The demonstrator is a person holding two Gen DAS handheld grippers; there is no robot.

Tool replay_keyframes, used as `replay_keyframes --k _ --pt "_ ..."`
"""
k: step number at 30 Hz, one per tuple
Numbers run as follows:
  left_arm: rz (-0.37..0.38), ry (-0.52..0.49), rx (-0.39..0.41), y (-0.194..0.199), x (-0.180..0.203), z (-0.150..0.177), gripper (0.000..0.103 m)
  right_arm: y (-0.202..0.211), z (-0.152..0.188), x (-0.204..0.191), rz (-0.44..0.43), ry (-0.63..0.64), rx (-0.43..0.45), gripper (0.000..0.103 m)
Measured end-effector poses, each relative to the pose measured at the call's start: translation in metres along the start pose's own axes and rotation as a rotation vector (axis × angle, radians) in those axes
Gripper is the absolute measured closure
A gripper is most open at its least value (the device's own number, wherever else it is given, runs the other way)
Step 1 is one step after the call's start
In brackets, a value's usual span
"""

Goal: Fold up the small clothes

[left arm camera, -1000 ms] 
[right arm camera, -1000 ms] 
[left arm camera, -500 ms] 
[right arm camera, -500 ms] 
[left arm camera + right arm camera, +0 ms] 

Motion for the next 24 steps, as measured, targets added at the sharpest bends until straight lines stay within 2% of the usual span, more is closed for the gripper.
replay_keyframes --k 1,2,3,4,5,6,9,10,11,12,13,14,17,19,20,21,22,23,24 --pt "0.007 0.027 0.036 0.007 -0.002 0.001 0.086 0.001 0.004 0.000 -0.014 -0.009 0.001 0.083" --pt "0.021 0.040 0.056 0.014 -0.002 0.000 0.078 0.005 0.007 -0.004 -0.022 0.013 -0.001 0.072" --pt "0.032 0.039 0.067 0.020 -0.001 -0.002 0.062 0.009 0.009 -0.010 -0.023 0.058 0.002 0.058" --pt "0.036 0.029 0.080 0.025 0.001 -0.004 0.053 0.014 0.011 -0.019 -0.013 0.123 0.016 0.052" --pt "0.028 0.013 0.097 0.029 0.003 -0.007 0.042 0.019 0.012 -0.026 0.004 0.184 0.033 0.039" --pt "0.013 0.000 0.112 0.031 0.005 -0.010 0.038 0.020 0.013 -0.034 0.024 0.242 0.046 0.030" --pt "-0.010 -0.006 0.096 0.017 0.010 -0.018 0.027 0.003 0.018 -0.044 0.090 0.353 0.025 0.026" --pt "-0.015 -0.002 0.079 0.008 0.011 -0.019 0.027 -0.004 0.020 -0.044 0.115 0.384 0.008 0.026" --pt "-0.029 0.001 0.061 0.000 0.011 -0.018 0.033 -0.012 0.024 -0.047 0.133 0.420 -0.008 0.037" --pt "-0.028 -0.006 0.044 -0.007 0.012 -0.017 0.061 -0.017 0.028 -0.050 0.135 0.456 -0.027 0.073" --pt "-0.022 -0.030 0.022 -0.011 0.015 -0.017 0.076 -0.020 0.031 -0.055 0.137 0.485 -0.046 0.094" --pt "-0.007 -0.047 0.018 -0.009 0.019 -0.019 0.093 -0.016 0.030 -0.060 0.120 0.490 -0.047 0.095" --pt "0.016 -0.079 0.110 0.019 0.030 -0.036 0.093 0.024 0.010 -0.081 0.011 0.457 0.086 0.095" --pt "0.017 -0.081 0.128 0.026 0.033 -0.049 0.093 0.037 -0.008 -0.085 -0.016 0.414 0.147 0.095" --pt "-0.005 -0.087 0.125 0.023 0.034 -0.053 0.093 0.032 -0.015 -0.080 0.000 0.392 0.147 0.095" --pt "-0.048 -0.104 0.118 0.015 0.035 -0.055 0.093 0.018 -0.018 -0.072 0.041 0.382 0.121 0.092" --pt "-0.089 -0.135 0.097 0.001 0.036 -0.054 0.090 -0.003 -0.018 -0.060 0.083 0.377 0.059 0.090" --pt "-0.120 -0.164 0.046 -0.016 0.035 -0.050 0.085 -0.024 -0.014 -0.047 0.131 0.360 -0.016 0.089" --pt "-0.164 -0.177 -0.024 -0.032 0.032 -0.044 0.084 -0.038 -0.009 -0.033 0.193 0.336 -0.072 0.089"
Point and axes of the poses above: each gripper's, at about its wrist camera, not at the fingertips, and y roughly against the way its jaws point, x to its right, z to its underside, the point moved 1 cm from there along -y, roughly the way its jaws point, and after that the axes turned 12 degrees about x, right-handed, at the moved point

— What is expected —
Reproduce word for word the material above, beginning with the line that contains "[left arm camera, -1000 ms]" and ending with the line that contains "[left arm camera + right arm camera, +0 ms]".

— Solution to this task —
[left arm camera, -1000 ms] 
[right arm camera, -1000 ms] 
[left arm camera, -500 ms] 
[right arm camera, -500 ms] 
[left arm camera + right arm camera, +0 ms] 

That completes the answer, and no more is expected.